It isn’t as difficult as you might think to go through a ceremony that looks like a marriage, but isn’t.

When a couple’s marriage is not valid according to English law because the ceremony does not legally marry them – even if, to all intents and purposes, they appear to be married – is it still possible for one spouse to obtain a financial settlement against the other? The answer is, yes, if the Petitioner spouse, thought he or she had actually gone through a lawful marriage ceremony and acted as married thereafter.

Famously, Jerry Hall “married” Mick Jagger on a beach in Bali. When they dissolved their relationship nearly nine years later, she argued that they had been married in a marriage ceremony, and that she believed she was legally married. Mick Jagger refuted her claims, arguing that they had never been married – and that both of them knew it. Their ceremony was invalid because under Balinese law, only Muslim marriages can be validly conducted.

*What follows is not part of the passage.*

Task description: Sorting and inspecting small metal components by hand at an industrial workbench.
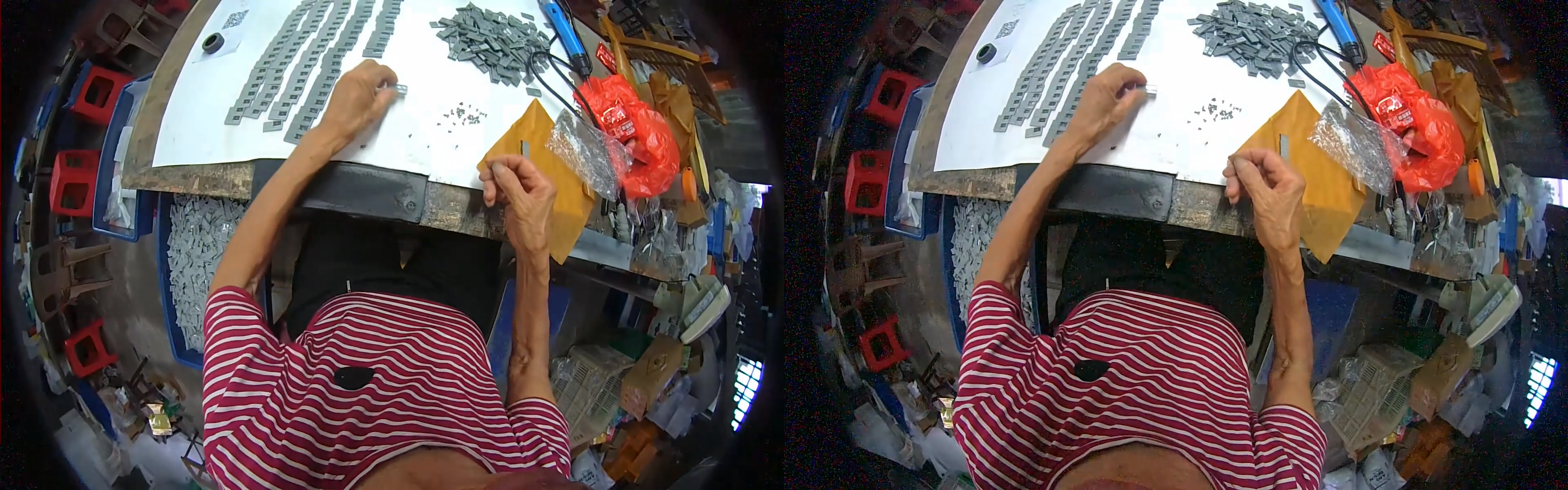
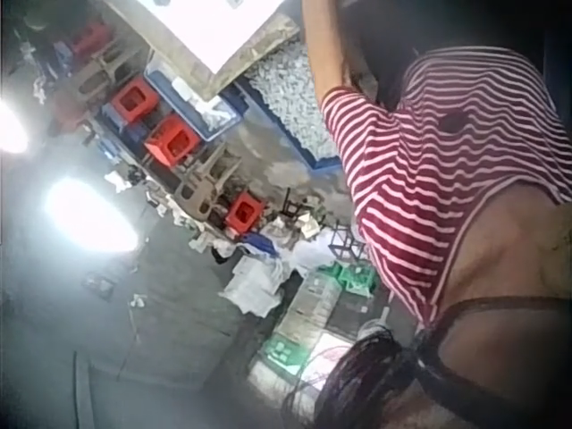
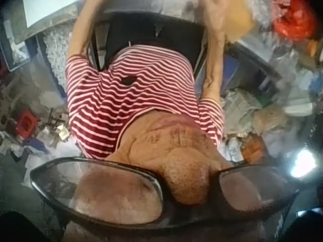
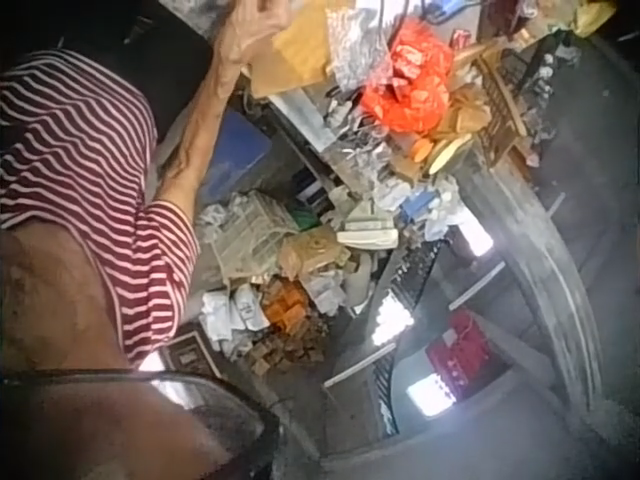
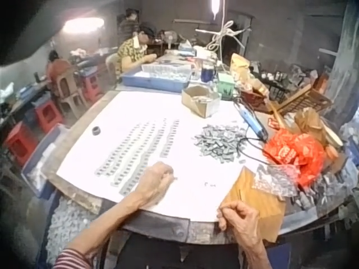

They reached an agreement to accept that their ceremony was not valid under English law. The “marriage” was declared null and void. But, as part of the agreement, Jerry Hall obtained a settlement thought to be in the region of £12.5 million.

When meeting with a new client, I always ask where the parties were married and check that they are legally married. I recall one overseas client who sat patiently through our first session. All seemed in order but at the close of the meeting she asked me, in broken English, if it mattered that when she married her husband in England, she was already married to another man in the Far East! It turned out that she had never divorced him.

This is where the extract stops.